After continuous teaching concerning the Easter message the disciple still did not get it. The very night of the betrayal a dispute broke out among them concerning who should be reckoned the greatest (Luke 22:24). The horrors facing their Lord that night and the next day was far from their minds.

Rather than supporting, encouraging, and helping their Master each one was thinking of how he might gain supremacy over the other disciples. The very shadow of the cross loomed large and the Saviour was deeply grieved even to the point of death (Matthew 26:38). His emotional upheaval confused the disciples, and they did not know what to do to help their Teacher. He had never spoken about Himself like that before.

So, we see that all the disciples failed the Saviour grievously BUT He did not fail them! As John put it so beautifully in John 13:1,

“Having loved His own,
the ones in the world,
He loved them to the very end.”

In a few moments they would all forsake Him in Gethsemane. They abandoned their loving Benefactor after promising to be with Him to the end even if their loyalty cost them their deaths. When push came to shove, they left Him in the lurch. They abandoned Him in the darkest night in history.

Yet nothing they could do would deter His loyal love for them. That is the point. When they failed He succeeded.

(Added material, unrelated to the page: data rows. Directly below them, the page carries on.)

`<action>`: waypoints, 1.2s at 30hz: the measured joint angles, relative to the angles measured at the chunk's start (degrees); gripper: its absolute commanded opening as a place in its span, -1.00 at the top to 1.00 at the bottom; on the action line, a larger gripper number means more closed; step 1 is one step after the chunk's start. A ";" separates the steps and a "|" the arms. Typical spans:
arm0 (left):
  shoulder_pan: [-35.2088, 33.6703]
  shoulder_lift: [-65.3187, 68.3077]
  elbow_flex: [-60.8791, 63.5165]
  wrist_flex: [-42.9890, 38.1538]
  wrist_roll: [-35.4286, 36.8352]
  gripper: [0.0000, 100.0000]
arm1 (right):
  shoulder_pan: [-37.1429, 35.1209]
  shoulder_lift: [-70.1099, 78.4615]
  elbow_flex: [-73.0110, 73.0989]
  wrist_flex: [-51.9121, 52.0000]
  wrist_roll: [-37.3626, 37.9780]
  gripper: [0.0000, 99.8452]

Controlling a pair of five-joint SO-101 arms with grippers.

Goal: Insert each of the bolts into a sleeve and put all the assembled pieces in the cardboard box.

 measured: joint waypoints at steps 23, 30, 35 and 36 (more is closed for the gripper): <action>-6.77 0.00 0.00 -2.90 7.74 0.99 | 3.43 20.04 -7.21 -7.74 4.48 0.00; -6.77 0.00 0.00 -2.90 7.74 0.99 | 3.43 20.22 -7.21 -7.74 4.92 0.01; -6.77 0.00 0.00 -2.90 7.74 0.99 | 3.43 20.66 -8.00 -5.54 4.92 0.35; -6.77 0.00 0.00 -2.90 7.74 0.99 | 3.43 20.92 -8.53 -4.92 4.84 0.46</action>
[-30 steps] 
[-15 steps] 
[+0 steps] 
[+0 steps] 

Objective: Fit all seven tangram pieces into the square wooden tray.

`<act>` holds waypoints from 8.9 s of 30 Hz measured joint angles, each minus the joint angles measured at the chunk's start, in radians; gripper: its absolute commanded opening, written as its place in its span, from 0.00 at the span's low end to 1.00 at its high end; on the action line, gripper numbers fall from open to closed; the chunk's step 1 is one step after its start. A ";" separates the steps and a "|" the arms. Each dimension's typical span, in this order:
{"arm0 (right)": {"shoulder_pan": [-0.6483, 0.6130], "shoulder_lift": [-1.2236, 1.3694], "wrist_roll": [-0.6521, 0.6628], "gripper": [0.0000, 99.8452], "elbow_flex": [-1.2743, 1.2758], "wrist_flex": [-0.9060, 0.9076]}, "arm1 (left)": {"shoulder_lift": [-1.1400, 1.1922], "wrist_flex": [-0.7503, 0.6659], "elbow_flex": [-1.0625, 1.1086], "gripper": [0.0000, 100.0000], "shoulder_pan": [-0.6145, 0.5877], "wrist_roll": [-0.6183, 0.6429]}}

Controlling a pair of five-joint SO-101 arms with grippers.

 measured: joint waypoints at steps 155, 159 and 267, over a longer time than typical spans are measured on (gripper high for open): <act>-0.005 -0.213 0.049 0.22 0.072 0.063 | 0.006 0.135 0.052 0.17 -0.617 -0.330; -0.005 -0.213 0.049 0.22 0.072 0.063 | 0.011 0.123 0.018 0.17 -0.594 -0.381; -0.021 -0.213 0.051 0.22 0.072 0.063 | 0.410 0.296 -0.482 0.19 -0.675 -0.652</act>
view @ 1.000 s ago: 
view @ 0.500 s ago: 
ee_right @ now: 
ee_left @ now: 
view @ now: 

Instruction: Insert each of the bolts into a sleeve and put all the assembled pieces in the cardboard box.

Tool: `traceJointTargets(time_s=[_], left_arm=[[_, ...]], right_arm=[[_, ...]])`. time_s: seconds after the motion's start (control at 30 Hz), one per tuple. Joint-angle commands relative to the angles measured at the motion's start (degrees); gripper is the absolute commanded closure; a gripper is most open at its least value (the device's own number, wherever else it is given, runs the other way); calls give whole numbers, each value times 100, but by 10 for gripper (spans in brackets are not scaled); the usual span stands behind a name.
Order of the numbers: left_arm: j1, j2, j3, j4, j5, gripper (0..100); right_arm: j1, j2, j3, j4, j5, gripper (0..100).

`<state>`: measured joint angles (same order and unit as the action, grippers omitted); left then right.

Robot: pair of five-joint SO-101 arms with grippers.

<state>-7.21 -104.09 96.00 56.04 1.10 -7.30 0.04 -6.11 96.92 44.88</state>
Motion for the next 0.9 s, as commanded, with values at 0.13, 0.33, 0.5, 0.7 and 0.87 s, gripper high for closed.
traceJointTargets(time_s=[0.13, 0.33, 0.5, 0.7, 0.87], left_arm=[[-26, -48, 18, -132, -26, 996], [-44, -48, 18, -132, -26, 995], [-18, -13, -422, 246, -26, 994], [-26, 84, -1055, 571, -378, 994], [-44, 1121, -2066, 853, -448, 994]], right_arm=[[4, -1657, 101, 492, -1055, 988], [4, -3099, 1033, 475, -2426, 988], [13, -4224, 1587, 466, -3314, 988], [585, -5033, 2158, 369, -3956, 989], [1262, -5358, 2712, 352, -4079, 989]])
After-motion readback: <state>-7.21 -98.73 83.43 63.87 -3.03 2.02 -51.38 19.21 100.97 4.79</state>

As it was with the disciples tragic failure centuries ago, so it is with us today. When we fail our beloved Master, even if it is a catastrophic failure, He loves us still. He remains forever faithful to His beloved people. Come to Him today whether joyfully or with a broken heart for a grievous sin. He waits patiently to embrace you and forgive you as you repent. No sin is so heinous that He cannot forgive. No failure so dreadful that He will not make you spotlessly clean. Never, never be hesitant to return to Him Who stays faithful. He longs to embrace you again and again.

Come and come right now.

“Cast all your anxiety on him because he cares for you.
1 Peter 5:7 (NIV)

Full, Final, Only Payment For Sin

“Every priest stands daily ministering
and offering time after time the same sacrifices,
which can never take away sins; 
but He, having offered one sacrifice for sins for all time, 
sat down at the right hand of God,
waiting from that time onward until His enemies
are made a footstool for His feet. 
For by one offering He has perfected for all time
those who are sanctified”
Hebrews 10:11-14 (NASB)

Many of us have purchased things on time. Perhaps the most notable payment plan we had was a mortgage on our home. Some of us made monthly payments for 25 years until the debt was fully paid and we were mortgage free. What a great day that was when the bank stopped debiting our accounts and we owned our home outright! The bank had no further claim whatsoever.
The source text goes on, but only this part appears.